Records from a collection:
[Start of Attachment]

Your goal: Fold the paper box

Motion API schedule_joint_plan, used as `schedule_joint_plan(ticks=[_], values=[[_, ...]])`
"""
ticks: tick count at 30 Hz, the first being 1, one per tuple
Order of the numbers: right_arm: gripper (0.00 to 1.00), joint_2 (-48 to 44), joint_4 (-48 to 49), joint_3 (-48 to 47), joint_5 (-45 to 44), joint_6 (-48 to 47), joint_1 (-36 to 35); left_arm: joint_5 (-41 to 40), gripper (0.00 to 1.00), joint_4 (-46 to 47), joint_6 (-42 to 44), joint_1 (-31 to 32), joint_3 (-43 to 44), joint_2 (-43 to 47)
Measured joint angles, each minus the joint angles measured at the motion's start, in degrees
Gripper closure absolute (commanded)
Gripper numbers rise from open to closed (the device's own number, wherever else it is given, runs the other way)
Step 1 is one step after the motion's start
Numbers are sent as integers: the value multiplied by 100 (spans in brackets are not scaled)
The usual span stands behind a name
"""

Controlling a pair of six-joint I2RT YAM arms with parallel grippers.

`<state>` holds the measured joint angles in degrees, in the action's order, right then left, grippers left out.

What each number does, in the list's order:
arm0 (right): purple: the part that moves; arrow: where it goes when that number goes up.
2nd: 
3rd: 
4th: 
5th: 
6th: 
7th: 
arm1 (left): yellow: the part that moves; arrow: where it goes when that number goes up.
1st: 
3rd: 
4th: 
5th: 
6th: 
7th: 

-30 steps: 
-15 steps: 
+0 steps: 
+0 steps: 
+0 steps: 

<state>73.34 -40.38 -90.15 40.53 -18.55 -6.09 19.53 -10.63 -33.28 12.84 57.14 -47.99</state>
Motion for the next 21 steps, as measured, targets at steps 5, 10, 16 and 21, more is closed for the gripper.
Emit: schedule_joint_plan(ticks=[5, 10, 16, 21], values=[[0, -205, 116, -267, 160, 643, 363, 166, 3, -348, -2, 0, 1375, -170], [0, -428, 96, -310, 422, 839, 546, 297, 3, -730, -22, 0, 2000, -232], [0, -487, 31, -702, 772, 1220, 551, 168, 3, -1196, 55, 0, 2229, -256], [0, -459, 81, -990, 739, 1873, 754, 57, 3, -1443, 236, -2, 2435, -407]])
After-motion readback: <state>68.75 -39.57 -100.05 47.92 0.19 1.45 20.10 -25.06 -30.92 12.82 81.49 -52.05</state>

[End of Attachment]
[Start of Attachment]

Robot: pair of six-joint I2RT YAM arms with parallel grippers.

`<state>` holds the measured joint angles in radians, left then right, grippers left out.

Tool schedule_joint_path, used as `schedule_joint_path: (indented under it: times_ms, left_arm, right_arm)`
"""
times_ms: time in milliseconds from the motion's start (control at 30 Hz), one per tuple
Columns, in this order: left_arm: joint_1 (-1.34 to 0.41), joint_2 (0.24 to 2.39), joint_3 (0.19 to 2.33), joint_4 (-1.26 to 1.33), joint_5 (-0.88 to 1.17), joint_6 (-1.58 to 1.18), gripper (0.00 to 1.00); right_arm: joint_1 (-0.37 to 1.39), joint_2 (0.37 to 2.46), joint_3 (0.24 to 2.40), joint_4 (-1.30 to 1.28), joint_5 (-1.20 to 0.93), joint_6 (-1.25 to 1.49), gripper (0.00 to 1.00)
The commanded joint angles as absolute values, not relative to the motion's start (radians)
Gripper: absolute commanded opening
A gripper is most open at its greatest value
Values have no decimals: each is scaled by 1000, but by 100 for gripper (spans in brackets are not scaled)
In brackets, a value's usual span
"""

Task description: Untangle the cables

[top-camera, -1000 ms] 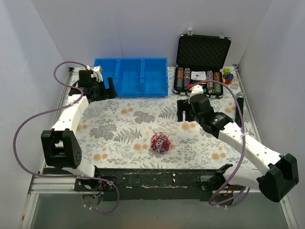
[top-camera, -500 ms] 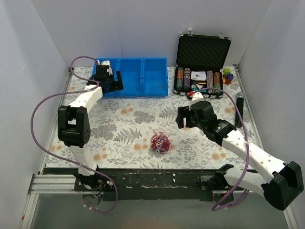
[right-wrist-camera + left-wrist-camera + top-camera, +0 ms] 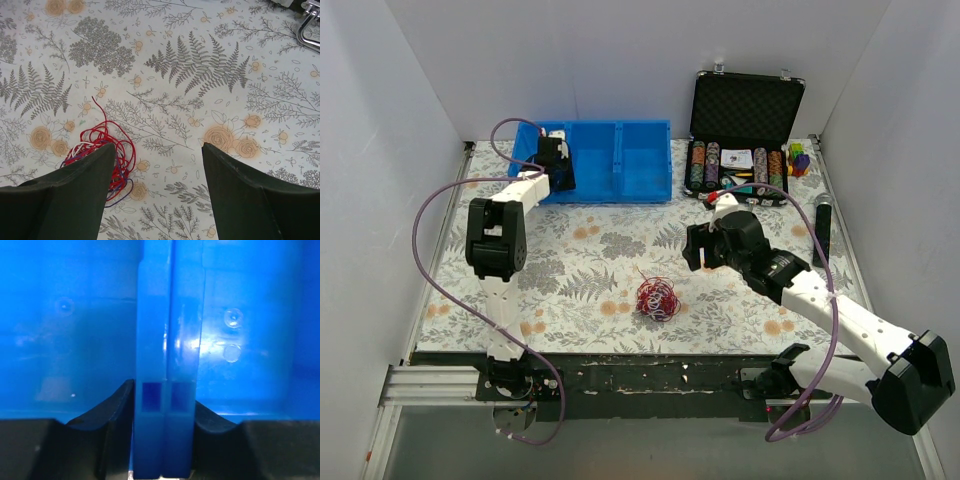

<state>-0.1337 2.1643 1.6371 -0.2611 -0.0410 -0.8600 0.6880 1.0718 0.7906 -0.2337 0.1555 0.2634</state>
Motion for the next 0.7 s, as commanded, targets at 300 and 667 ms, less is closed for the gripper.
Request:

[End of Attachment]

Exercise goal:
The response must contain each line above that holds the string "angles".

Your response:
Measured joint angles, each minus the joint angles measured at the motion's start, in degrees
`<state>` holds the measured joint angles in degrees, in the action's order, right then left, grippers left out.
`<state>` holds the measured joint angles in radians, left then right, grippers left out.
The commanded joint angles as absolute values, not relative to the motion's start (radians)

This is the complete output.